- Born: 1 December 1926
- Died: 14 November 2021 (aged 94)

Academic work
- Discipline: British political history
- Sub-discipline: Jacobitism Toryism

= Eveline Cruickshanks =

British historian (1926–2021)

Eveline Cruickshanks (1 December 1926 – 14 November 2021) was a historian of seventeenth- and eighteenth-century British political history, specialising in Jacobitism and Toryism. She was of English, Scottish and French descent. She was an Honorary Fellow of the Institute of Historical Research of the University of London.

Cruickshanks edited the volumes of the History of Parliament for the years 1690-1715 and wrote all of the major biographies of Tory parliamentarians for the volumes covering 1715-1754, edited by Romney Sedgwick. J. C. D. Clark has spoken of Cruickshanks' "pioneering work on the Tories" and has argued: "What made Sedgwick's volumes explosive was Dr Cruickshanks' argument, which made it impossible so to brush Tory survival aside: that the Tories were heavily involved, at different times, with Jacobitism and that the latter was a powerful and lasting force in politics".

She published The Glorious Revolution in 2000 (Palgrave-Macmillan). Toryism and Jacobitism in the late seventeenth and eighteenth century was her special interest and she edited several volumes of essays on the subject. The Atterbury Plot written with the late Professor Howard Erskine-Hill published in 2004 was the first full scale study of this subject.

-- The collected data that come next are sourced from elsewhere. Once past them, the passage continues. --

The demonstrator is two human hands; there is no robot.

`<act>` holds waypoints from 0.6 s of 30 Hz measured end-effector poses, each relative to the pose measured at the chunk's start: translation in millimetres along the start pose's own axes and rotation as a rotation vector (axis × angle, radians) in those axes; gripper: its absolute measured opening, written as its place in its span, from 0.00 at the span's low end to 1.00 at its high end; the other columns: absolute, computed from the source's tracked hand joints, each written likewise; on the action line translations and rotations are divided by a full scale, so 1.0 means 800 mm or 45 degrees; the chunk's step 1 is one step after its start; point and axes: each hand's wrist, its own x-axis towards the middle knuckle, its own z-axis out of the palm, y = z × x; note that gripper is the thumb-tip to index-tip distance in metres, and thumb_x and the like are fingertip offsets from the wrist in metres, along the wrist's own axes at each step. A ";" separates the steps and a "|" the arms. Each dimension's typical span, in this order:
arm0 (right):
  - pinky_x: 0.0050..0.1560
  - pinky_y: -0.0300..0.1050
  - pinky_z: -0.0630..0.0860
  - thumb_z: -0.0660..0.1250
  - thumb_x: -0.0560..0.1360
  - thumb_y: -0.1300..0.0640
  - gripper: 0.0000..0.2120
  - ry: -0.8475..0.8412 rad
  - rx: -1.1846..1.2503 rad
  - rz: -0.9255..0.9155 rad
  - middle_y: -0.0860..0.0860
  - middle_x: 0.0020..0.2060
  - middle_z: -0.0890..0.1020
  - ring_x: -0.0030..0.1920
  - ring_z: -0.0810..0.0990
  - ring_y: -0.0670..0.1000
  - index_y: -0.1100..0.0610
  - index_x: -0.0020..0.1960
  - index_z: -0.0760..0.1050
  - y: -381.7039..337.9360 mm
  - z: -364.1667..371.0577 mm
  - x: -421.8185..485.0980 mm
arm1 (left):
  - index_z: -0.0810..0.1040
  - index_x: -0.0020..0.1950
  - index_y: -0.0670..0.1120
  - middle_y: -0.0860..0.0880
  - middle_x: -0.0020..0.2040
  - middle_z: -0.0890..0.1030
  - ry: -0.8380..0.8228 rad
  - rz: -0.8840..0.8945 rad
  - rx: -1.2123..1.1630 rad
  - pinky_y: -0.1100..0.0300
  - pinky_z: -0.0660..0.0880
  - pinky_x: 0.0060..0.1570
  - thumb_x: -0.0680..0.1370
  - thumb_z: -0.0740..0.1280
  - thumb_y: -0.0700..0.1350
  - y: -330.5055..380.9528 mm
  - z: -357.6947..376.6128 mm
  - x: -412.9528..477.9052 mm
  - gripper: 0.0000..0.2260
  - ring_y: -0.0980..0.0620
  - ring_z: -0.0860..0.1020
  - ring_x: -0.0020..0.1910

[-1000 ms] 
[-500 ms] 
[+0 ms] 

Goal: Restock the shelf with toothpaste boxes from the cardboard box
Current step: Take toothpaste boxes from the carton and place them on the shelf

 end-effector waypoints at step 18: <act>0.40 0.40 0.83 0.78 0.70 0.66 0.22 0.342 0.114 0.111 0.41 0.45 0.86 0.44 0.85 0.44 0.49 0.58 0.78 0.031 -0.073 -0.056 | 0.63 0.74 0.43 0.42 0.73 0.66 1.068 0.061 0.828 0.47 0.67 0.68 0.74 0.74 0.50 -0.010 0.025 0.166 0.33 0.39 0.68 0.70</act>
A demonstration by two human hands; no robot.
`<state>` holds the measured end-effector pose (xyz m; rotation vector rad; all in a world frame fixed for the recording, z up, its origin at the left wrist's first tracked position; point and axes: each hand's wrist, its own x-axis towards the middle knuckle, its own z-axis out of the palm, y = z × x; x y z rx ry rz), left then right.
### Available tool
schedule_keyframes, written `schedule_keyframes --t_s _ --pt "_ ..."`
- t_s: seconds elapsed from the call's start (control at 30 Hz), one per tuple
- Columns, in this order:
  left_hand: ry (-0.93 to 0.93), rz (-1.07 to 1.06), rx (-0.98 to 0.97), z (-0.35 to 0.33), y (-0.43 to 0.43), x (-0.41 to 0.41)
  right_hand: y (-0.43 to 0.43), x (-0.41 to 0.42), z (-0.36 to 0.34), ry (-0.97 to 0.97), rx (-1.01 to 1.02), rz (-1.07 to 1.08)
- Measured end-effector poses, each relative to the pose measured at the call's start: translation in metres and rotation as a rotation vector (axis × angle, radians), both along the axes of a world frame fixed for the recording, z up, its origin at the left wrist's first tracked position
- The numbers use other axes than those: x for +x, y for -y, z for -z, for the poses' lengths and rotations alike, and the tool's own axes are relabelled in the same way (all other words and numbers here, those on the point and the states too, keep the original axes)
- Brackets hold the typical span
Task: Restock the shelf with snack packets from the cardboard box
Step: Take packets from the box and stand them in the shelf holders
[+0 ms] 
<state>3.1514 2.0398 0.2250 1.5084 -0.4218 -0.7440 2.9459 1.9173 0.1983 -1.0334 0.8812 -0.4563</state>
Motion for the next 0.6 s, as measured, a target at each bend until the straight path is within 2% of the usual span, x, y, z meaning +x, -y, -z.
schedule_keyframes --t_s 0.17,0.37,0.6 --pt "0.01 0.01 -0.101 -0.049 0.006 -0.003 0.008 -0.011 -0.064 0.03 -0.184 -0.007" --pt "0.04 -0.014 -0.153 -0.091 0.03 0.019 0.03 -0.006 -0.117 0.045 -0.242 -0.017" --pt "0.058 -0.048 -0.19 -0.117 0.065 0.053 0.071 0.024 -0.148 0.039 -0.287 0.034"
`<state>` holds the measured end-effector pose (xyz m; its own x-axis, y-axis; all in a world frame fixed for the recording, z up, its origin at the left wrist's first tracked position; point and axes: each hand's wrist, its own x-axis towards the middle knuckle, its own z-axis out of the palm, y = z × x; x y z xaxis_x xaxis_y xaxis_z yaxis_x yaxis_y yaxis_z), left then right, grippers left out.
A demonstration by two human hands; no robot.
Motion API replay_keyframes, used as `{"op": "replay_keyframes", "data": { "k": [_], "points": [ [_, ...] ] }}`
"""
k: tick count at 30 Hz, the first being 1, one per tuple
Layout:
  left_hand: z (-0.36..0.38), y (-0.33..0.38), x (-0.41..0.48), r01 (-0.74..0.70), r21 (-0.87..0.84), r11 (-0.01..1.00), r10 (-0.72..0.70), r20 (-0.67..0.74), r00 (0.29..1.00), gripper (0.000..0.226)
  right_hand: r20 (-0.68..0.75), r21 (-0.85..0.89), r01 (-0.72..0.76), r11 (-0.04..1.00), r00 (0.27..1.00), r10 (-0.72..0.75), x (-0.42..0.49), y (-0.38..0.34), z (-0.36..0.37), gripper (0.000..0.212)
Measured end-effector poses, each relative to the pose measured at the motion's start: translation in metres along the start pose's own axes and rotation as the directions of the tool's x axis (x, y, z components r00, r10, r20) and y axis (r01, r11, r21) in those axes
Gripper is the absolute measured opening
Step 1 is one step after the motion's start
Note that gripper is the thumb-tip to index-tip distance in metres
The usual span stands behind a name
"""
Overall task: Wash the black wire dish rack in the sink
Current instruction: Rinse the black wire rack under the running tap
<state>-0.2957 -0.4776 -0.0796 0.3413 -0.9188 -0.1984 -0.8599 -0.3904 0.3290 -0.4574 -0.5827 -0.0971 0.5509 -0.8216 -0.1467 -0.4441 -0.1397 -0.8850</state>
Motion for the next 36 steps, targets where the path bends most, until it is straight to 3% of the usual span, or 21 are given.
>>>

She was Chairman of the Jacobite Studies Trust, a registered Charity, whose first conference was held at the British Academy on 11–12 July 2007. She was Chairman then Vice-President of the Royal Stuart Society.

==Works==
- Political Untouchables; The Tories and the '45 (Duckworth 1979).
- By Force or By Default? The Revolution of 1688-89 (1989).
- The Glorious Revolution (2000).
- The Atterbury Plot (with Professor Howard Erskine-Hill, 2004).